As my husband and I prepare to adopt our second daughter, I realize that my daughter will soon be a sister. This has made me think about my relationship with my sisters and how my parents helped us to also be good friends.
Obviously, I would like the same for my daughters and, as a psychologist, I am aware that we as parents can dramatically impact the quality of relationship our children have with each other.
Psychology has always understood the importance of sibling relationships. It began with Freud’s study of sibling rivalry, and has continued throughout the century with more complex research.
If you have siblings, that relationship will likely be the longest relationship you’ll have. In fact, most siblings are born within 10 years of each other and die at about the same age. So our relationship with our siblings lasts longer than that with our parents, spouses, friends and even our own children.
For those of us who have siblings, those emotional bonds can be among the most rich, complex and supportive relationships we ever experience. Sharing a common history in childhood is the backbone of most sibling relationships. What’s more, what we learn growing up with our siblings sets the template for learning how to compromise, negotiate conflicts, and persevere in relationships later in life.
Research has shown that siblings can act as an emotional buffer against traumatic situations. A common example of this is surviving abusive families. The cardinal rule in most abusive families is “deny” and “keep the secret.” Studies show that if you have a sibling who validates your reality (“Dad did that to you”), and with whom you can discuss the abuse, you will be better off.
And most siblings do stick together through thick and thin. My sisters and I could be in the midst of a terrible argument one minute. Yet if someone threatened us in any way, we would rally together in seconds to protect each other. Perhaps it is the depth of these moments that also sets the stage for the unconditional love and acceptance siblings offer each other in the midst of driving each other crazy.
That said, sibling relationships can also be a very difficult dynamic. Sibling rivalry and feeling emotionally or physically bullied are common but painful struggles amongst many siblings. These struggles tend to be the result of children believing a parent favors their sibling, and can result in emotional pain and resentment between siblings. Parents should strive to always treat their children equally in all ways and make sure to spend individual time with each of them regularly. Equally means parents should strive for equal strictness or leniency in disciplining and equality in gifts, time and attention.
Perozynski, Ph.D., and Kramer, Ph.D. (2001), found that most parents believe siblings need a lot of supervision when playing together and need their parents to teach them how to compromise and work out conflicts.

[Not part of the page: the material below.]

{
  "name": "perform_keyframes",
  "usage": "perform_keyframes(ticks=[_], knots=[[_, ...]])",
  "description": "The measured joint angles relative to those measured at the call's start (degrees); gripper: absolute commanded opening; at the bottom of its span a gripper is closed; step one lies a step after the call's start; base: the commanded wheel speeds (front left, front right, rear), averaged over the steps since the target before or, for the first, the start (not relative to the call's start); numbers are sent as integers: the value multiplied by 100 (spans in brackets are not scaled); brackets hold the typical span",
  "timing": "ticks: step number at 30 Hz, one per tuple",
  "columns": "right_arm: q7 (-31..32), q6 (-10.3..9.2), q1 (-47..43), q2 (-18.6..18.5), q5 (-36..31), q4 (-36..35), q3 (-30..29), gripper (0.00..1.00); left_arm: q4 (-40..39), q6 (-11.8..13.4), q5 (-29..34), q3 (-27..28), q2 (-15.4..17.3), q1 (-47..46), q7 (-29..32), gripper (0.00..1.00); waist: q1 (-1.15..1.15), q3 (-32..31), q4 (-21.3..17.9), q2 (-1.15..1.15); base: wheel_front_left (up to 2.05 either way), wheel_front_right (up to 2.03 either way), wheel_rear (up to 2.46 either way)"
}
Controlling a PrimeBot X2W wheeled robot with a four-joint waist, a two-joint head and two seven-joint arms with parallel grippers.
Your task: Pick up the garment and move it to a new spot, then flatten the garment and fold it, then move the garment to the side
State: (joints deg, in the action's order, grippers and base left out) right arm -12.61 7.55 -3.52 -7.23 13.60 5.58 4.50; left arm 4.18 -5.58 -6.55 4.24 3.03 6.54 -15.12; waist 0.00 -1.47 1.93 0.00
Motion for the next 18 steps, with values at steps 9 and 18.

Surprisingly, however, most parents in this study reported that they do not help in these ways; rather, unless conflict became physical, parents tended to stay out of their children’s fights. Research shows the more supervision and guidance parents give their children about how to relate well together, the closer the siblings tend to be.
Sibling relationships change as people age. It is not uncommon for young children to become disgruntled and disheartened when a new child enters the family. When siblings are young, squabbles are normal, but so is lots of time spent playing together. Most siblings grow closer in their teenage years when they bond together around the fact that their parents are “dorks” and their rules “stupid.”
In young adulthood, sibling bonds commonly lessen as each sibling sets off into the world to develop his or her own identity and independence, begin careers, and start families of his or her own. During significant life events such as the death of parents or family tragedies, siblings often renew close contact. Once children are raised, siblings typically grow closer again. It is the realization that they have a common history that cements older-sibling relationships.
Sisters and brothers may know each other better than anyone. No one else knows your life like your sibling does, your lifelong companion through thick and thin. So nurture your sibling relationships at all times and help your children do the same.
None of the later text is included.